Additionally, we conducted both a paired t-test and a Wilcoxon signed-rank test comparing BLEU scores against the state-of-the-art models. The paired t-test yielded a t-statistic of 3.23 with a p-value of 0.0232, while the Wilcoxon signed-rank test produced a test statistic of 0.0 with a p-value of 0.0313. Both tests indicate that the improvement in BLEU score achieved by our model (81.4) over the baselines is statistically significant at the 0.05 level. These results provide strong evidence that our model offers a meaningful advancement in translation quality.

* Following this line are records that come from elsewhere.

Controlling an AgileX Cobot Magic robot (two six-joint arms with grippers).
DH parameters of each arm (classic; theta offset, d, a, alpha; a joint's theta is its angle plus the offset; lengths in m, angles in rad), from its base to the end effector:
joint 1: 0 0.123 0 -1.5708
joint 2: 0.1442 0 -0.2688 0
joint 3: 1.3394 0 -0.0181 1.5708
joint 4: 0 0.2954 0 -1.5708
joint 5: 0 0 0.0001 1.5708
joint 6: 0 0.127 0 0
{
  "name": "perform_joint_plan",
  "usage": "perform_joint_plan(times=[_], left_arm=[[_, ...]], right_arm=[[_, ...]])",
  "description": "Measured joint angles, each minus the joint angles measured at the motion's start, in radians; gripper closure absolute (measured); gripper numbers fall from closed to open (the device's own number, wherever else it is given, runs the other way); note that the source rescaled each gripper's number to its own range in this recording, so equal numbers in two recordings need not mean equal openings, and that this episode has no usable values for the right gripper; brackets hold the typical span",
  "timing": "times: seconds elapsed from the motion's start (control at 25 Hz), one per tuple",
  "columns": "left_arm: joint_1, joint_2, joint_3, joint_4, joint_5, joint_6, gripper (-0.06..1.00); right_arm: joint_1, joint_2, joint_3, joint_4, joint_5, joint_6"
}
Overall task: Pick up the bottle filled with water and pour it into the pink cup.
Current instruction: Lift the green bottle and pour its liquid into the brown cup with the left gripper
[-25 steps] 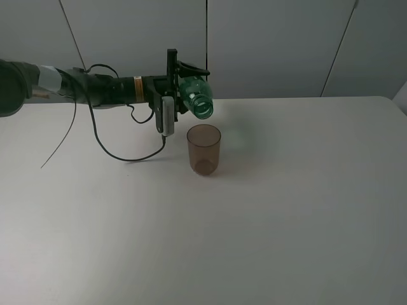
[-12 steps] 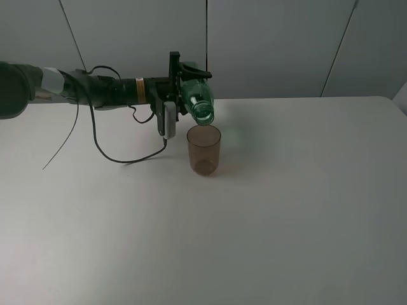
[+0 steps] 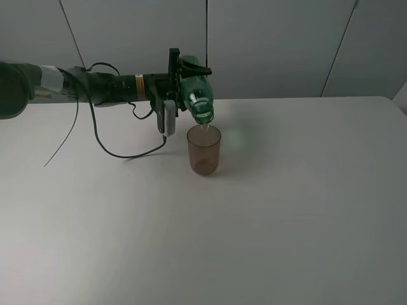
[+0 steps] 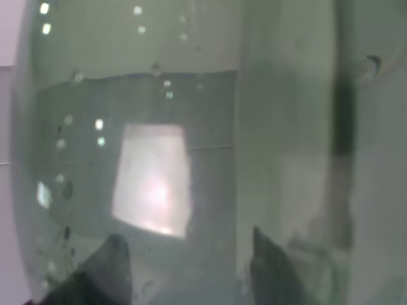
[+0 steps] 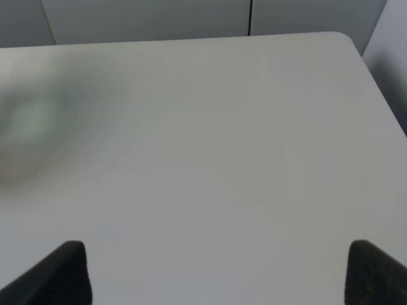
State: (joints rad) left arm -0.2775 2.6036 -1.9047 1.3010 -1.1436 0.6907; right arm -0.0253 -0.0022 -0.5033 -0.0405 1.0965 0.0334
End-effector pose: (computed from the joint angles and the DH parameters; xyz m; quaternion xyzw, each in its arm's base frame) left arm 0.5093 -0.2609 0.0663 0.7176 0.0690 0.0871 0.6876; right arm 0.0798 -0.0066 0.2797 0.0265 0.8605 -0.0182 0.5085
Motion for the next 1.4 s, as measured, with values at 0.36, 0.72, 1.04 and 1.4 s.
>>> perform_joint_plan(times=[0.36, 0.72, 1.04, 1.4], left_arm=[[0.000, -0.002, 0.000, 0.028, 0.003, 0.003, 0.93], [0.000, -0.015, -0.001, 0.057, 0.003, 0.014, 0.93], [0.000, -0.017, -0.001, 0.071, 0.003, 0.022, 0.93], [0.000, -0.017, -0.001, 0.067, -0.003, 0.042, 0.93]], right_arm=[[0.000, 0.000, 0.000, 0.000, 0.000, 0.000], [0.000, 0.000, 0.000, 0.000, 0.000, 0.000], [0.000, 0.000, 0.000, 0.000, 0.000, 0.000], [0.000, 0.000, 0.000, 0.000, 0.000, 0.000]])
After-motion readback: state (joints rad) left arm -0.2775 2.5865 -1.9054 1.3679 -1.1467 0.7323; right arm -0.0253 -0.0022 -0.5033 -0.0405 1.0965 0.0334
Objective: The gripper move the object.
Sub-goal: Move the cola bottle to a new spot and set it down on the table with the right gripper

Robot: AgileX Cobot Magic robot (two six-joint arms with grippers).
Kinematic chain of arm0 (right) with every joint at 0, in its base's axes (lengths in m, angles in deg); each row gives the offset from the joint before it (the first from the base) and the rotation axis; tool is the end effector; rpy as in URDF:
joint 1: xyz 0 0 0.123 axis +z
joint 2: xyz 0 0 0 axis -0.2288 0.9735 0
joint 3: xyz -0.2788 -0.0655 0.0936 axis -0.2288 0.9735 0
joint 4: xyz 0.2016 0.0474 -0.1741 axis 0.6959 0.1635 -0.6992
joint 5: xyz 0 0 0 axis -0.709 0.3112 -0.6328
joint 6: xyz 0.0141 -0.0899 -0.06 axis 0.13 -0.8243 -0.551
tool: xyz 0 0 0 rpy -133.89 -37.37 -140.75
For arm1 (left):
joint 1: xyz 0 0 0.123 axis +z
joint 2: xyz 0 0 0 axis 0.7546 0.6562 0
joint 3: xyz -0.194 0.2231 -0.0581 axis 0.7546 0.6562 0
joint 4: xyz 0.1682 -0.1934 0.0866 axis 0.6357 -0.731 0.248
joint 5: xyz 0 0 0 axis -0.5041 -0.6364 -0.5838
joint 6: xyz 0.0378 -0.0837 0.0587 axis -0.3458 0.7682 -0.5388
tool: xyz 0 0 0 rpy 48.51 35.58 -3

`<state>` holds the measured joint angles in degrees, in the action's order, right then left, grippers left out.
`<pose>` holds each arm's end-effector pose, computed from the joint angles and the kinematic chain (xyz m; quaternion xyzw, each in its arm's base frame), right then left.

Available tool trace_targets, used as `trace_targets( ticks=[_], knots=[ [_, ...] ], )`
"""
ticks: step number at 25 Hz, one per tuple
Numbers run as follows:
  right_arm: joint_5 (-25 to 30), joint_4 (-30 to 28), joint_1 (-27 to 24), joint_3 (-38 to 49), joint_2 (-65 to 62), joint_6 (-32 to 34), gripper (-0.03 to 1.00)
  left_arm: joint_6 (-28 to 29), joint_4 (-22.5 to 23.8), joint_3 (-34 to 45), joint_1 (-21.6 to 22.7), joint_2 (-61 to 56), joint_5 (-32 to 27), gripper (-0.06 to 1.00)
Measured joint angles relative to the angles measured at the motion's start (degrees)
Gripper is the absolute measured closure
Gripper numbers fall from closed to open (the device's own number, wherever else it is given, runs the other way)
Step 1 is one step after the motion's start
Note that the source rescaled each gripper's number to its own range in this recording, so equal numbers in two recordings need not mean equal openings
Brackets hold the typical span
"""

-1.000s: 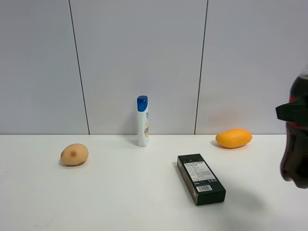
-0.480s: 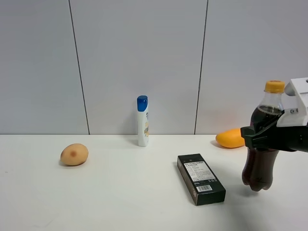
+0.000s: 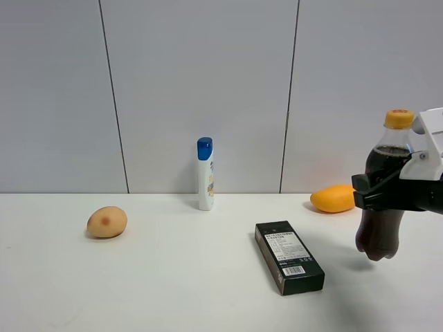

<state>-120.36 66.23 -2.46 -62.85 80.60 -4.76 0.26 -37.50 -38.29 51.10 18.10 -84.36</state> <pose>0.2921 0.0497 0.1694 -0.1115 0.7684 -0.0066 0.6302 0.0095 -0.0003 0.2815 0.0007 0.8481 0.0160 0.5296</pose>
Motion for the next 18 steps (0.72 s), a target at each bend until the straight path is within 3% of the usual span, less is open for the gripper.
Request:
trace_targets(
  ticks=[9, 18],
  knots=[
    [0.1, -0.4, 0.0, -9.0, 7.1, -0.2, 0.97, 0.0, 0.0, 0.0, 0.0, 0.0, 0.0, -0.06],
    [0.6, -0.6, 0.0, -10.6, 11.4, 0.3, 0.97, 0.0, 0.0, 0.0, 0.0, 0.0, 0.0, -0.06]
  ],
)
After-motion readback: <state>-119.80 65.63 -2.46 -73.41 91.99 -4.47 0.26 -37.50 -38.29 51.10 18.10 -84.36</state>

4.6. Interpretability Analysis via LIME and SHAP

To improve the interpretability of the generated code, we applied model-agnostic techniques such as SHAP (SHapley Additive exPlanations) and LIME (Local Interpretable Model-agnostic Explanations). These tools enabled a detailed analysis of how specific input tokens influenced the inclusion of critical code attributes like taunt = True and divine_shield = True in the generated output. By attributing predictive weight to different parts of the input prompt, SHAP and LIME provided actionable insights into the decision-making behavior of the text-to-code model. This layer of transparency is especially valuable for software engineering applications, where understanding why and how certain implementation details are generated is essential for debugging, validation, and refining prompt engineering strategies.
Using SHAP and LIME, we investigated a syntactic and semantic error in the machine-generated code for a digital card game object, Annoy-o-Tron. Table 4 shows hypothetical SHAP results. SHAP analysis revealed that the incorrect assignment expression True = True had the most significant negative impact on the model’s predicted correctness, with a SHAP value of -0.65. This indicates a strong, detrimental influence due to syntactic invalidity. Conversely, the absence of the keyword argument taunt = True—present in the reference implementation—contributed negatively with a SHAP value of −0.35, suggesting that the model failed to include an essential semantic feature. LIME corroborated these findings by demonstrating that perturbing the erroneous token (True = True) led to a substantial shift in the local surrogate model’s prediction probability, reinforcing its criticality.
Table 4. Hypothetical SHAP results.
Table 5 presents the results of a LIME-based consistency analysis across multiple prompt variations, evaluating the stability of feature importance for key attributes in card generation. The feature taunt = True demonstrated high consistency, appearing in the top explanations an average of 2.4 times per prompt and showing a top token of “taunt” with an average weight of 0.41 and a consistency score of 92%. Similarly, the feature divine_shield = True was also frequently identified, with an average top-token occurrence of 2.7 and a slightly lower average weight of 0.39, yielding an 88% consistency rate. These results suggest that LIME explanations for these domain-relevant features are relatively stable and robust to prompt variation, supporting their interpretability and relevance in model behavior analysis.
Table 5. LIME explanation consistency across prompts.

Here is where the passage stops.